= Beginning of Section =

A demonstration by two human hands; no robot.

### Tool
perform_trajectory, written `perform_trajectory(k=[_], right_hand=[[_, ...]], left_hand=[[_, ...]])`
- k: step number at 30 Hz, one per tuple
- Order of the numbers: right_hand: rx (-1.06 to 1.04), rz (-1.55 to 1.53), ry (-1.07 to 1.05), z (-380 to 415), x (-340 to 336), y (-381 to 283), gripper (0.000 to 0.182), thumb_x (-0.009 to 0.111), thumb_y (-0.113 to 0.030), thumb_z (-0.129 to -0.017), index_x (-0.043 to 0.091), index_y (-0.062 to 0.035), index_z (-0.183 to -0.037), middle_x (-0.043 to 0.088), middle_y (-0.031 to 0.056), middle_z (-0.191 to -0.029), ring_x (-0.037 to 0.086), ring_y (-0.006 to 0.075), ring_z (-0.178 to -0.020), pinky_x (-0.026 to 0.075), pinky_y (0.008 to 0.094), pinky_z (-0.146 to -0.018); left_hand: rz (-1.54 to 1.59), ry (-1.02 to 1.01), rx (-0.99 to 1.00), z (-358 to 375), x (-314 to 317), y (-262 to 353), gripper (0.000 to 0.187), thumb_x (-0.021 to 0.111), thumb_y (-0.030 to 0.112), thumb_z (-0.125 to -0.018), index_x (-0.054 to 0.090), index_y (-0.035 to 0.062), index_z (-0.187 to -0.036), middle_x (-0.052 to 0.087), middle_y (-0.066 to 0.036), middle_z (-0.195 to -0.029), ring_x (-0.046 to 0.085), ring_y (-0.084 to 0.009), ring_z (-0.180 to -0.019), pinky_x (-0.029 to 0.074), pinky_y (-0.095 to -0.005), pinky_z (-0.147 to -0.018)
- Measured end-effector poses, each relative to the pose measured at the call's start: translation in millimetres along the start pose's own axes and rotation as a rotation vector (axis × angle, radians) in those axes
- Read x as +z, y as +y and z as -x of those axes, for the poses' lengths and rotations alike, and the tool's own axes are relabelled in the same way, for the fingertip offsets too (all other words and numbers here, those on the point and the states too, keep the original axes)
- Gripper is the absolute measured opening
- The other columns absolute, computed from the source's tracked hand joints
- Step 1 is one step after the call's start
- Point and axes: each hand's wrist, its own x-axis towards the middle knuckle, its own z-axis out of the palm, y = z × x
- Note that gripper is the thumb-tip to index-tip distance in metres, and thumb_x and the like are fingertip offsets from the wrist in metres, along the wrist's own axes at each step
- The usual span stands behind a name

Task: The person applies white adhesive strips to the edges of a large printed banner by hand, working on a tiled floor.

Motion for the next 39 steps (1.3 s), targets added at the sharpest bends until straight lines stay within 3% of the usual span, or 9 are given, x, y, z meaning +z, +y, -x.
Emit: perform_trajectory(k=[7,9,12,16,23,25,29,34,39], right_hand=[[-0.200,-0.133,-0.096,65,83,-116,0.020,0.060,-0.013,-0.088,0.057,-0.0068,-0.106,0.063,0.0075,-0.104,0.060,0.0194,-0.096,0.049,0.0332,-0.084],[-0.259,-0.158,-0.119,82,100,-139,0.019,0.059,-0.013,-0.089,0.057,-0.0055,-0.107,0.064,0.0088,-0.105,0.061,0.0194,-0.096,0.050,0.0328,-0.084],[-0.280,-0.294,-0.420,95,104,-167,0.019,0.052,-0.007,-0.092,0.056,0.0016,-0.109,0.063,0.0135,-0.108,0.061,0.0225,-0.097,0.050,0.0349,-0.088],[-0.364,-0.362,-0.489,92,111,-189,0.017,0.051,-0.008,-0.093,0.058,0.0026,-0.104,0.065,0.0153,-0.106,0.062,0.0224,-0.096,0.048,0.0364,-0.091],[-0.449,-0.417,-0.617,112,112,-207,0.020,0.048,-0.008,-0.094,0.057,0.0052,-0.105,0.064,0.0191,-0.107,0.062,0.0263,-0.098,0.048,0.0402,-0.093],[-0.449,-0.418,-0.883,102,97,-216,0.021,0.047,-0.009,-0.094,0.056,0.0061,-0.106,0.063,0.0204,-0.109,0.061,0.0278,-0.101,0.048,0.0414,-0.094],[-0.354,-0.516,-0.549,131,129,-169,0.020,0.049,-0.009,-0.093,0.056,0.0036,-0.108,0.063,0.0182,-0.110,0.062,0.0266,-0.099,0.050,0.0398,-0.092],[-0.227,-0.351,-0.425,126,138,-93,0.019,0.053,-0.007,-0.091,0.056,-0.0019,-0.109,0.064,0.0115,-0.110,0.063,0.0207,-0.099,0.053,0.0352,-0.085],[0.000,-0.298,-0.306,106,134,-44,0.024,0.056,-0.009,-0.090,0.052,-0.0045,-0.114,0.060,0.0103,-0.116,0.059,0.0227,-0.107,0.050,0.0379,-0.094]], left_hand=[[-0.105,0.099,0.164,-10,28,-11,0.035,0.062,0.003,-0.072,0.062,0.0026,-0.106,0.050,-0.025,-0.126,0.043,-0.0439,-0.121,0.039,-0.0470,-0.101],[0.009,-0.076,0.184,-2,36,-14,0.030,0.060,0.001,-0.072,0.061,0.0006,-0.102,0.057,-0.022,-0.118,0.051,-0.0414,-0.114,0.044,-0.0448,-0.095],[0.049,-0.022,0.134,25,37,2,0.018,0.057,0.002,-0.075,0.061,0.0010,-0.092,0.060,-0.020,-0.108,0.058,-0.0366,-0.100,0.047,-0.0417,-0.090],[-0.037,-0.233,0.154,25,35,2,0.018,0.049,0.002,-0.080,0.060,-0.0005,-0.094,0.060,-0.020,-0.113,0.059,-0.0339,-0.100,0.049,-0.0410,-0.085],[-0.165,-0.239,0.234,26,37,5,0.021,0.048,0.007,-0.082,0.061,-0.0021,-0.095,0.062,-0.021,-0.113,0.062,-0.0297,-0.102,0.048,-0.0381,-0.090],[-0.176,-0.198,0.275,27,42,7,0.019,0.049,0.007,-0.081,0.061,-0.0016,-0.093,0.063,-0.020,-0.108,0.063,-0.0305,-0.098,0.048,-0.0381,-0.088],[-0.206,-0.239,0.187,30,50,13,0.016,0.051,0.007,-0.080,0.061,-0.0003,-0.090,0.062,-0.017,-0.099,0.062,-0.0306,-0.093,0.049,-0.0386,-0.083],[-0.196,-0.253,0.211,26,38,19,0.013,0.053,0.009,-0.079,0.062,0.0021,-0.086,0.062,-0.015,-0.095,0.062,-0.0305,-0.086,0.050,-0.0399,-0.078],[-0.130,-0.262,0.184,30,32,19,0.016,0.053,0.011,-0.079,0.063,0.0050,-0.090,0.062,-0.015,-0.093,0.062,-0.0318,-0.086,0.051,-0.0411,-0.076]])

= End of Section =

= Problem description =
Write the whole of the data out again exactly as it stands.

= Final answer =
A demonstration by two human hands; no robot.

### Tool
perform_trajectory, written `perform_trajectory(k=[_], right_hand=[[_, ...]], left_hand=[[_, ...]])`
- k: step number at 30 Hz, one per tuple
- Order of the numbers: right_hand: rx (-1.06 to 1.04), rz (-1.55 to 1.53), ry (-1.07 to 1.05), z (-380 to 415), x (-340 to 336), y (-381 to 283), gripper (0.000 to 0.182), thumb_x (-0.009 to 0.111), thumb_y (-0.113 to 0.030), thumb_z (-0.129 to -0.017), index_x (-0.043 to 0.091), index_y (-0.062 to 0.035), index_z (-0.183 to -0.037), middle_x (-0.043 to 0.088), middle_y (-0.031 to 0.056), middle_z (-0.191 to -0.029), ring_x (-0.037 to 0.086), ring_y (-0.006 to 0.075), ring_z (-0.178 to -0.020), pinky_x (-0.026 to 0.075), pinky_y (0.008 to 0.094), pinky_z (-0.146 to -0.018); left_hand: rz (-1.54 to 1.59), ry (-1.02 to 1.01), rx (-0.99 to 1.00), z (-358 to 375), x (-314 to 317), y (-262 to 353), gripper (0.000 to 0.187), thumb_x (-0.021 to 0.111), thumb_y (-0.030 to 0.112), thumb_z (-0.125 to -0.018), index_x (-0.054 to 0.090), index_y (-0.035 to 0.062), index_z (-0.187 to -0.036), middle_x (-0.052 to 0.087), middle_y (-0.066 to 0.036), middle_z (-0.195 to -0.029), ring_x (-0.046 to 0.085), ring_y (-0.084 to 0.009), ring_z (-0.180 to -0.019), pinky_x (-0.029 to 0.074), pinky_y (-0.095 to -0.005), pinky_z (-0.147 to -0.018)
- Measured end-effector poses, each relative to the pose measured at the call's start: translation in millimetres along the start pose's own axes and rotation as a rotation vector (axis × angle, radians) in those axes
- Read x as +z, y as +y and z as -x of those axes, for the poses' lengths and rotations alike, and the tool's own axes are relabelled in the same way, for the fingertip offsets too (all other words and numbers here, those on the point and the states too, keep the original axes)
- Gripper is the absolute measured opening
- The other columns absolute, computed from the source's tracked hand joints
- Step 1 is one step after the call's start
- Point and axes: each hand's wrist, its own x-axis towards the middle knuckle, its own z-axis out of the palm, y = z × x
- Note that gripper is the thumb-tip to index-tip distance in metres, and thumb_x and the like are fingertip offsets from the wrist in metres, along the wrist's own axes at each step
- The usual span stands behind a name

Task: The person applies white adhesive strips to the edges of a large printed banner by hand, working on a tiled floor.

Motion for the next 39 steps (1.3 s), targets added at the sharpest bends until straight lines stay within 3% of the usual span, or 9 are given, x, y, z meaning +z, +y, -x.
Emit: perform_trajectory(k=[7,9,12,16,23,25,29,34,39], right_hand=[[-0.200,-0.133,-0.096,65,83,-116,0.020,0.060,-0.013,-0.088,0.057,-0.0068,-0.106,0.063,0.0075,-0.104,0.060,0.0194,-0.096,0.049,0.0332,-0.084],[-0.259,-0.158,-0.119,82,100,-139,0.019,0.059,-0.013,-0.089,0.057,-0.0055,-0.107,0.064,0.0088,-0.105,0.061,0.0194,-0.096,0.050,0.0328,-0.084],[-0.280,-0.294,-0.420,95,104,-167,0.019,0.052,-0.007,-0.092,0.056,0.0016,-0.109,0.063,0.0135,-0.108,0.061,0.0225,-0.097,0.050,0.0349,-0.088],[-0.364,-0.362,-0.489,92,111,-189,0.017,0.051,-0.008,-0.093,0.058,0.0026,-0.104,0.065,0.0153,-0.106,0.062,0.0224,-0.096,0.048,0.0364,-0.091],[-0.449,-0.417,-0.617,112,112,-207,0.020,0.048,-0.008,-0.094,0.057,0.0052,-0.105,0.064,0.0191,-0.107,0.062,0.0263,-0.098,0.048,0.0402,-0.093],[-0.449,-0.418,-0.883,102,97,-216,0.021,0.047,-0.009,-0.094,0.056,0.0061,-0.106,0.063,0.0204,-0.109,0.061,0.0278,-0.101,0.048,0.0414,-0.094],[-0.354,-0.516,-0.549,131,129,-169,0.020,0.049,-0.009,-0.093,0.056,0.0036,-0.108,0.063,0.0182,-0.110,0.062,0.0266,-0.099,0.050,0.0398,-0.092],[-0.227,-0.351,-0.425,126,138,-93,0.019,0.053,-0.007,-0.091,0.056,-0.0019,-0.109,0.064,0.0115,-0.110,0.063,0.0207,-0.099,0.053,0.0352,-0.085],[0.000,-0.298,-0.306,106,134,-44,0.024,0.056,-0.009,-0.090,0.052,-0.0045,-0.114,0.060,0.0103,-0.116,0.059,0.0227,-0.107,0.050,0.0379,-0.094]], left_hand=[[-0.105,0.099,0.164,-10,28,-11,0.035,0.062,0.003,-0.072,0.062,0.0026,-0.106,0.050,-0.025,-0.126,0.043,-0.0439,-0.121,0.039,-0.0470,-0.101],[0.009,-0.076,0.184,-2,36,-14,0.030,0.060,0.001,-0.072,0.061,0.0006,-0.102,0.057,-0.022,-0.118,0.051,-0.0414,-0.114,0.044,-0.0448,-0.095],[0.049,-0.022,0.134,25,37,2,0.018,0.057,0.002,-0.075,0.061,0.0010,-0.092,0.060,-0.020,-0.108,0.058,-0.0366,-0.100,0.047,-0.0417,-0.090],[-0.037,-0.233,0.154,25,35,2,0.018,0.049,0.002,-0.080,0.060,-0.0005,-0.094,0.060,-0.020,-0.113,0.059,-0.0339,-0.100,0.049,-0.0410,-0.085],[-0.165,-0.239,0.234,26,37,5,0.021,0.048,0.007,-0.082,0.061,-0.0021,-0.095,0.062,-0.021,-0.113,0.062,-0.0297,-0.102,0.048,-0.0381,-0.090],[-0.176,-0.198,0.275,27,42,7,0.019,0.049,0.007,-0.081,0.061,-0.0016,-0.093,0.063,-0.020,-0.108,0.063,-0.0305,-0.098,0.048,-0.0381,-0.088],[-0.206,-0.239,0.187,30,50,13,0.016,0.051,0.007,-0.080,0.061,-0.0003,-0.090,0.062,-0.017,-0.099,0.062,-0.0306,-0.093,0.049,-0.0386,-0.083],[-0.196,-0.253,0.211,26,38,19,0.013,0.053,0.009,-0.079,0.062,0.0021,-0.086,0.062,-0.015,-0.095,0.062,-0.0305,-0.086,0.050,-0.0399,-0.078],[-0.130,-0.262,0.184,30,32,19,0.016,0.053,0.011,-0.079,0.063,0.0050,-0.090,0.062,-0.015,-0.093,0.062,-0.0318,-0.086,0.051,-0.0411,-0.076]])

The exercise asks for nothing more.